> Your assignment: Report each line from the records where the string "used" turns up.

START Excerpted data

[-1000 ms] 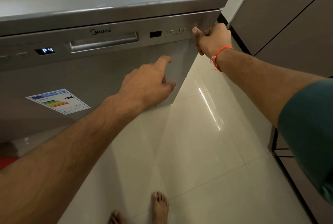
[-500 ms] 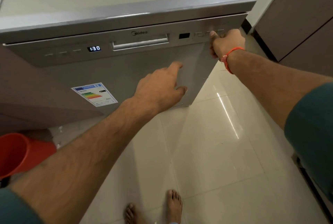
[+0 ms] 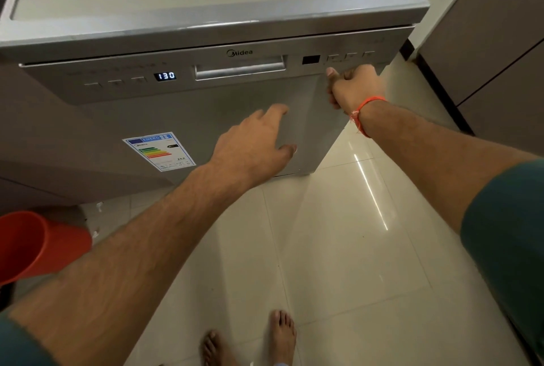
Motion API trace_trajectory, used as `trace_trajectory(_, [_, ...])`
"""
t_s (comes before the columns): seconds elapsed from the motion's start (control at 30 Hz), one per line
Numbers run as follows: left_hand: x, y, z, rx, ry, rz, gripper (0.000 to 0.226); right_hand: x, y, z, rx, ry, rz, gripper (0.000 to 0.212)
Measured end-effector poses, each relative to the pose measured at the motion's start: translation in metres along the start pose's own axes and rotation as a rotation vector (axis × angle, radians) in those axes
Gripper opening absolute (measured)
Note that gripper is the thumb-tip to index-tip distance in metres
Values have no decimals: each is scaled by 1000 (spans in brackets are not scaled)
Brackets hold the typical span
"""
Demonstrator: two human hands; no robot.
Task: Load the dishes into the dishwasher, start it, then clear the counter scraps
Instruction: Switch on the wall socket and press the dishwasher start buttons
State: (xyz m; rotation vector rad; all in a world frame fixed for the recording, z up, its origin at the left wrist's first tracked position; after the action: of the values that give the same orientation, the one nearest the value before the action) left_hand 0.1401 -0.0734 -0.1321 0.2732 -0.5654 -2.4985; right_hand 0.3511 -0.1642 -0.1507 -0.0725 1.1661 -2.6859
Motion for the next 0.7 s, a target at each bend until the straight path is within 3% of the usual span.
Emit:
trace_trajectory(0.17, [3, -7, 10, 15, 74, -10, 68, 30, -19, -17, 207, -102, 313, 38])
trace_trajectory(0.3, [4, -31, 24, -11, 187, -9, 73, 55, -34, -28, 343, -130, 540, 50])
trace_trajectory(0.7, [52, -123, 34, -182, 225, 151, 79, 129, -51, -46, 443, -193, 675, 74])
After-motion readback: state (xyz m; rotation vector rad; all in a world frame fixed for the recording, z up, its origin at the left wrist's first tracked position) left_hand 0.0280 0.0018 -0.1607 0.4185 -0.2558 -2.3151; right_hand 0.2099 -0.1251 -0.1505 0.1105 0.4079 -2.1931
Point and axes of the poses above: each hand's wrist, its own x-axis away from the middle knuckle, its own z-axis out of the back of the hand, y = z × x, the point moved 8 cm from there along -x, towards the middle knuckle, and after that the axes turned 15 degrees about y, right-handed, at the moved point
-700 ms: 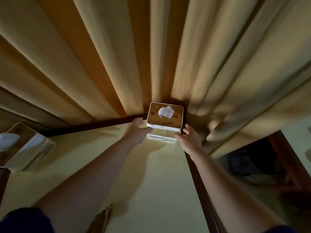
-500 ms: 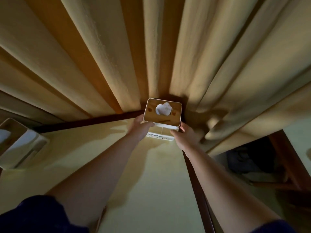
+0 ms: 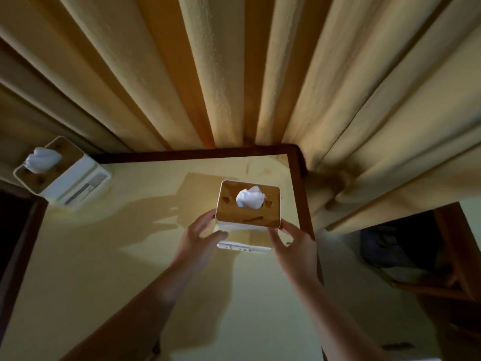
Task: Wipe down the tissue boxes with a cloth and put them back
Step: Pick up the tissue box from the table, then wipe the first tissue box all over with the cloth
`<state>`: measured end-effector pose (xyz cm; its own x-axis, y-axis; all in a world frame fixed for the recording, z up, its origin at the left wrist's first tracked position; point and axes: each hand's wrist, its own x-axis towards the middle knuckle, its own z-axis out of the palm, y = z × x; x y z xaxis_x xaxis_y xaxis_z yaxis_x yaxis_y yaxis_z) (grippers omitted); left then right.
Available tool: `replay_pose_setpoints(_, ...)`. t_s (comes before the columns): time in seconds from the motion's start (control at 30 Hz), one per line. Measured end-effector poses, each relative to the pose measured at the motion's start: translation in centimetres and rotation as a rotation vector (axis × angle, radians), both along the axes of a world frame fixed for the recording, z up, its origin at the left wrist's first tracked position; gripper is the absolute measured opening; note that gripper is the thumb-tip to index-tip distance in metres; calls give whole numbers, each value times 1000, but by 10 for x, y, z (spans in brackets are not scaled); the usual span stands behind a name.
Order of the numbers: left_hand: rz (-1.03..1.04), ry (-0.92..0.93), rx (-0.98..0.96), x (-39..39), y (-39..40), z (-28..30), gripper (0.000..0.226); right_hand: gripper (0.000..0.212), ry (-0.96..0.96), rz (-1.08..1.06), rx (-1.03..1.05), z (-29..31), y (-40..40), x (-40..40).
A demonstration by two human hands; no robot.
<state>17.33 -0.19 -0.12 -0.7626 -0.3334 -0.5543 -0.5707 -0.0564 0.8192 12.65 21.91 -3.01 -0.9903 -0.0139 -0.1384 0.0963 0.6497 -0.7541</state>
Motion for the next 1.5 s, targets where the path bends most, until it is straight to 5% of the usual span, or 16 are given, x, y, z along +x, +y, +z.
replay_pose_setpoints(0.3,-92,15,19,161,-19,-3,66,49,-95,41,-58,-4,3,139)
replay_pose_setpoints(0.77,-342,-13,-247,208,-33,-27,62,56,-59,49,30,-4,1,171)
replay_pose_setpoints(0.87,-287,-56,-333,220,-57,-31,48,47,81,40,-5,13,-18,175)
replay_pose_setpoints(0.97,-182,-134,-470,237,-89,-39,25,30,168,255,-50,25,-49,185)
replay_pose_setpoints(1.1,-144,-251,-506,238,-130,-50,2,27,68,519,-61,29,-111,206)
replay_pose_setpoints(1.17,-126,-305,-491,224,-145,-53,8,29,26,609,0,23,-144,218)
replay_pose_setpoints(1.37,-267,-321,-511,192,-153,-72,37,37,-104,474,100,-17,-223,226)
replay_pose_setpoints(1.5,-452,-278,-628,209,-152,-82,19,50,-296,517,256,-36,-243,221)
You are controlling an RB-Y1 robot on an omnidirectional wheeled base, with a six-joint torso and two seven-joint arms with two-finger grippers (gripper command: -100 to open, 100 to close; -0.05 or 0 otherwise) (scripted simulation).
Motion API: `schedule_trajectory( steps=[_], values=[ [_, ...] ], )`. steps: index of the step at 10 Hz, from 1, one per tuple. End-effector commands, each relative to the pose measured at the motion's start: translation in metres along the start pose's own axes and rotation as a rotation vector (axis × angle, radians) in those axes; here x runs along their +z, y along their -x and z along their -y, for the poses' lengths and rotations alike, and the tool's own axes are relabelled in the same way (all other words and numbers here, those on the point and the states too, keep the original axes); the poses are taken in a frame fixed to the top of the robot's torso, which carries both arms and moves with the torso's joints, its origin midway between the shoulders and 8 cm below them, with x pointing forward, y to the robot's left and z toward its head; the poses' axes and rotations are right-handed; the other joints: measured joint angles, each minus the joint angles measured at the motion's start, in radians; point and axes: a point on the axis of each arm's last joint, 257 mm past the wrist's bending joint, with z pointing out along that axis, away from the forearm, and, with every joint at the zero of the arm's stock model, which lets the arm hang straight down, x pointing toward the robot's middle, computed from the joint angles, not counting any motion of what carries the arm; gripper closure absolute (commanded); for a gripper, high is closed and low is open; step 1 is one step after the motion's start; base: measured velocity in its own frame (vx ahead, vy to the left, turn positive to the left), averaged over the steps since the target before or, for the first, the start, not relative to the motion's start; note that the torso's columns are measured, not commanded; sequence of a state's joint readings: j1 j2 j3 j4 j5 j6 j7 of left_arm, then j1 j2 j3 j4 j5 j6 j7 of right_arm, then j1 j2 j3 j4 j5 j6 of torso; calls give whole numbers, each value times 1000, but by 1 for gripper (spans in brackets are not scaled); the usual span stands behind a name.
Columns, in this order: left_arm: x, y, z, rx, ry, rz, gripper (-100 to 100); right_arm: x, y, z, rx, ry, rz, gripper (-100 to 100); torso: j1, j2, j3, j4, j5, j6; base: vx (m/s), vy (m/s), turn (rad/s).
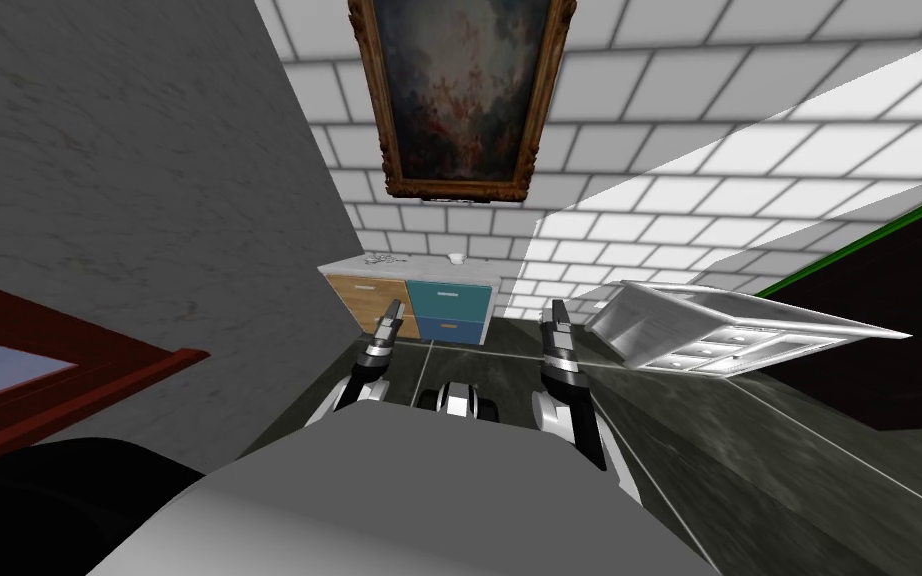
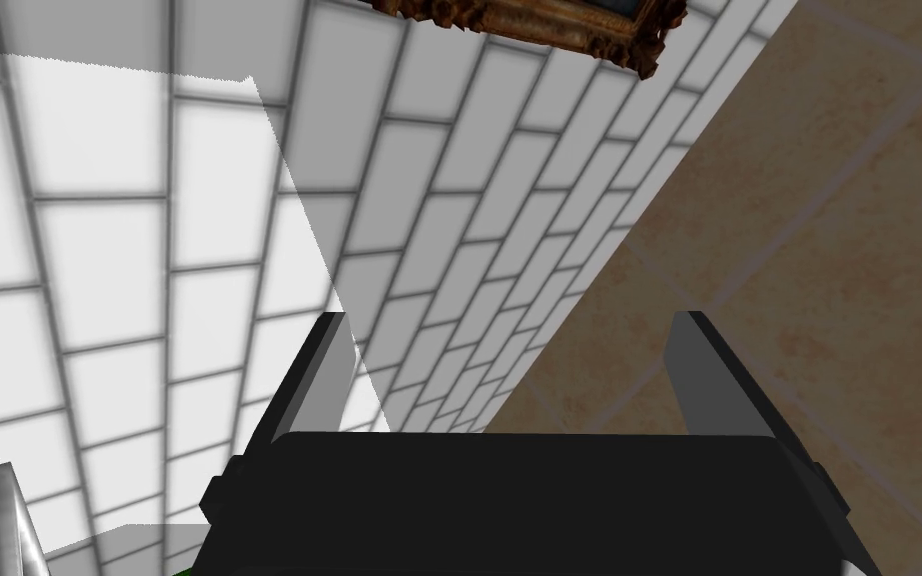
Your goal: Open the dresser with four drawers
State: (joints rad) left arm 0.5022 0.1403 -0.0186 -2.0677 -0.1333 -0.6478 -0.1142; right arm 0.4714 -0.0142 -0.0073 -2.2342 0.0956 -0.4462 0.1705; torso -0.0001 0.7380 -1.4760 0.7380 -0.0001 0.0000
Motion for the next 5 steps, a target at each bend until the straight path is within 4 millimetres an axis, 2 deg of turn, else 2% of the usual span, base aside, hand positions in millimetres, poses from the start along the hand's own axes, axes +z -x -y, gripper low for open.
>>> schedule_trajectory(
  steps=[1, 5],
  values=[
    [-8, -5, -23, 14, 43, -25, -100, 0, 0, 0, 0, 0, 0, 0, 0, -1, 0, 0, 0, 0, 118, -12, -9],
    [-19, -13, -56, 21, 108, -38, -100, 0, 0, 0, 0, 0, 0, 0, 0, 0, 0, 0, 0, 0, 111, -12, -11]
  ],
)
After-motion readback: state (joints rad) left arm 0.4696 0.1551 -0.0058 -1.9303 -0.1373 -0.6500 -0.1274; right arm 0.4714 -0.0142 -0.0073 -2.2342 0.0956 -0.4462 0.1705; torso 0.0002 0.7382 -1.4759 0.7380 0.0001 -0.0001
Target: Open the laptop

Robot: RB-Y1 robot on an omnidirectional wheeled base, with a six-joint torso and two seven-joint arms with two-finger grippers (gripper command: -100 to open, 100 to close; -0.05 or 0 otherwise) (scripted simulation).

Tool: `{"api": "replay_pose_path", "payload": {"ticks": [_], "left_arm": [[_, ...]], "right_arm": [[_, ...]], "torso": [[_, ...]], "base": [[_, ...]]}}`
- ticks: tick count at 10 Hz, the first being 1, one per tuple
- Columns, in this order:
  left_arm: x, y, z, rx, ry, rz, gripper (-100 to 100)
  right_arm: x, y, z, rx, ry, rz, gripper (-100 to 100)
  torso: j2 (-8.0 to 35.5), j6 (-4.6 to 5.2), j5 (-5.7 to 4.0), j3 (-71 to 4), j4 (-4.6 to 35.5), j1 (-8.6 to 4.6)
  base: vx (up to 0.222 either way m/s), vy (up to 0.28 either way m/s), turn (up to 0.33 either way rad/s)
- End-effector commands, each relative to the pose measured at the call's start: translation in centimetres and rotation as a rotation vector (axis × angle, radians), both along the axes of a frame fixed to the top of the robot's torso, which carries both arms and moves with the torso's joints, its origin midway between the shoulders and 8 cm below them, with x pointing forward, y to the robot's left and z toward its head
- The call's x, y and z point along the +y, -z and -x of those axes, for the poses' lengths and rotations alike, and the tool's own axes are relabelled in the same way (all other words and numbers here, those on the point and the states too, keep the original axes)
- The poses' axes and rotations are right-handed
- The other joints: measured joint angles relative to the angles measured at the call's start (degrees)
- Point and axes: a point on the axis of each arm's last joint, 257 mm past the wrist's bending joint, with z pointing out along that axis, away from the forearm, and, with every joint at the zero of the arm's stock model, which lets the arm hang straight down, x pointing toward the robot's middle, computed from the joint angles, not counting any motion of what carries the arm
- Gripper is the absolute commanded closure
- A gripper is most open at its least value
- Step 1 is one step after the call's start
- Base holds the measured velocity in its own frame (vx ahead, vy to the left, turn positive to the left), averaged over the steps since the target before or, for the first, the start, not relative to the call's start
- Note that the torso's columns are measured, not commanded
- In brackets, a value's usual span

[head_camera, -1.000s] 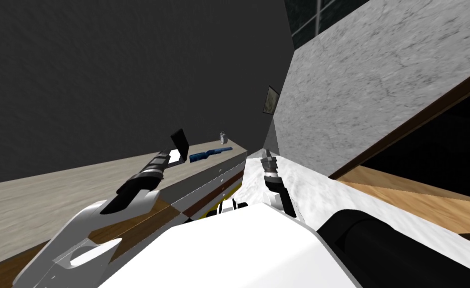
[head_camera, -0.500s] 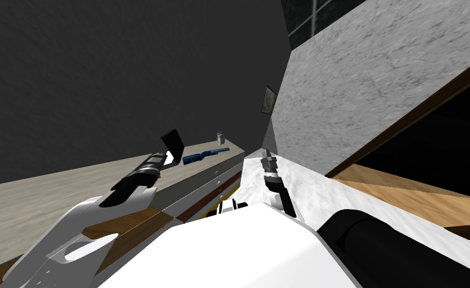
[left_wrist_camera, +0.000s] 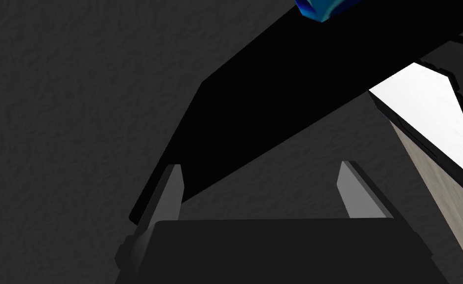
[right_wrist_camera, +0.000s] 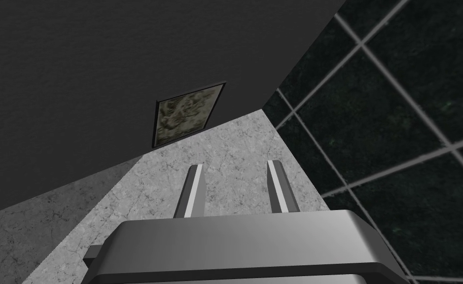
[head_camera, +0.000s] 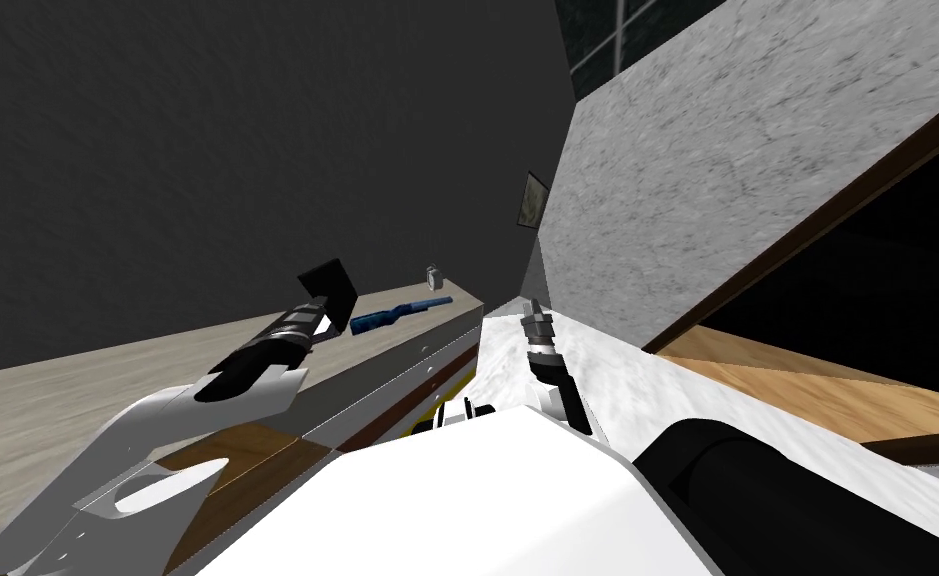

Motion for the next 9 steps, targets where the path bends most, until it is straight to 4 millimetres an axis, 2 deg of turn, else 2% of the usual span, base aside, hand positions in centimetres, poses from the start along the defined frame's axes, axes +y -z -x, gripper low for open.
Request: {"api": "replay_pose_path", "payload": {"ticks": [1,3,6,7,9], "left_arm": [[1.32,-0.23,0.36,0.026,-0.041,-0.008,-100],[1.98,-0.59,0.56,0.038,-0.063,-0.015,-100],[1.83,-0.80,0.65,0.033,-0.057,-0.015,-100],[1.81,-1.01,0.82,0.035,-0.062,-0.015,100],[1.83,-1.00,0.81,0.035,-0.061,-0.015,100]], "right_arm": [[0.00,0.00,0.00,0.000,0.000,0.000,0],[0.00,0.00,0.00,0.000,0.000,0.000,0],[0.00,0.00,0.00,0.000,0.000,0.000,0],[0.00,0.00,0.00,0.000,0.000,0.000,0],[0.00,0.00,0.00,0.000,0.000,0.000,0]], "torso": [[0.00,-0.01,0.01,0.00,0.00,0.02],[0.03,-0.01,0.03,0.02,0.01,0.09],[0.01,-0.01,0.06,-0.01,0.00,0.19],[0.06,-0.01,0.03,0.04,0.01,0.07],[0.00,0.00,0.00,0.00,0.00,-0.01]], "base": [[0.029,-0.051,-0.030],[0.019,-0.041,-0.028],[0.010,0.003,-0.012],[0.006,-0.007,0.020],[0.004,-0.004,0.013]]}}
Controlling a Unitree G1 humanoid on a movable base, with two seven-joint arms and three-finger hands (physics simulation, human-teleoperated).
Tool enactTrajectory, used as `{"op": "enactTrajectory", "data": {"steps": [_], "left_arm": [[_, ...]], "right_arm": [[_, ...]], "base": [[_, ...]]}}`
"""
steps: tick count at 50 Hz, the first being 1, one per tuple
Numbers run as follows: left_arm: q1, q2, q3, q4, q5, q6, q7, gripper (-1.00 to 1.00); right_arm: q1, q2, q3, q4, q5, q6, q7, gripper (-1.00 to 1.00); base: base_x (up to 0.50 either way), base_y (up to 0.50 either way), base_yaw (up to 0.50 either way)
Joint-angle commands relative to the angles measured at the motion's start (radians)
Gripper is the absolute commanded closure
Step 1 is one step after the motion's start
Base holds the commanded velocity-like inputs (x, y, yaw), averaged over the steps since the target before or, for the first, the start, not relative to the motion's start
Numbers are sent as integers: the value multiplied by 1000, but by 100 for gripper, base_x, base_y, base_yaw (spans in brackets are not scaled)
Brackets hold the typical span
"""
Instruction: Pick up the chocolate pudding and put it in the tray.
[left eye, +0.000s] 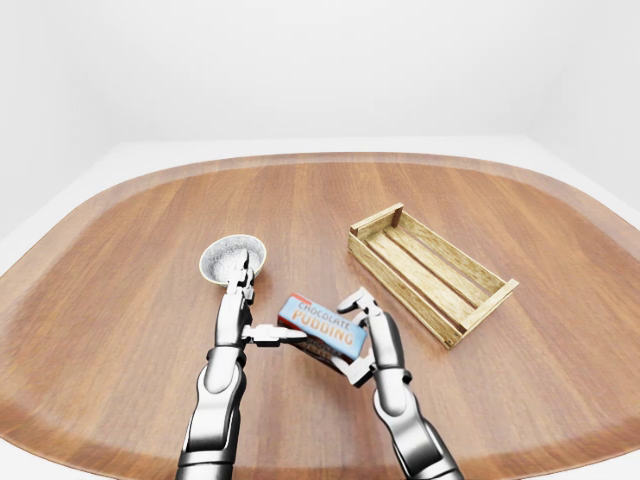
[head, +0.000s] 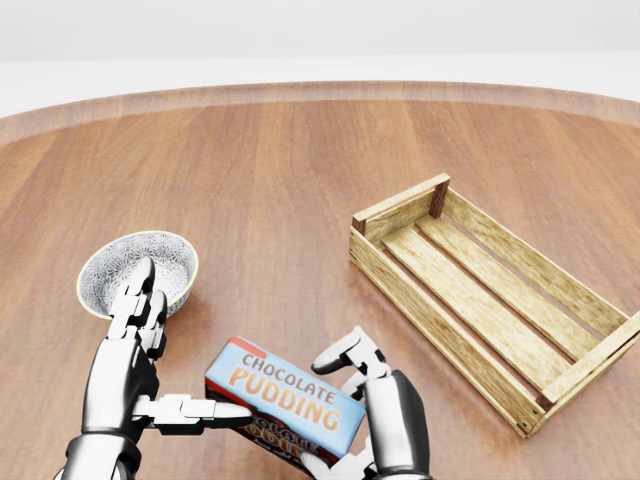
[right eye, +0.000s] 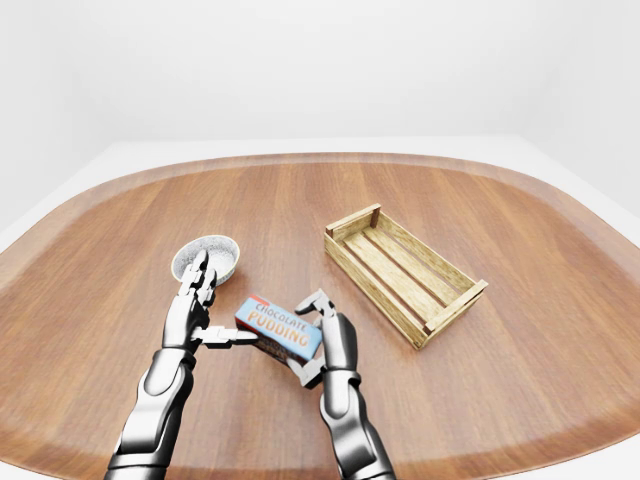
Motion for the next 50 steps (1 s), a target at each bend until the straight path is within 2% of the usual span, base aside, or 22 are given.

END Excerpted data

> Result of this exercise:
Motion API trace_trajectory, used as `trace_trajectory(_, [_, ...])`
Tool enactTrajectory, used as `{"op": "enactTrajectory", "data": {"steps": [_], "left_arm": [[_, ...]], "right_arm": [[_, ...]], "base": [[_, ...]]}}`

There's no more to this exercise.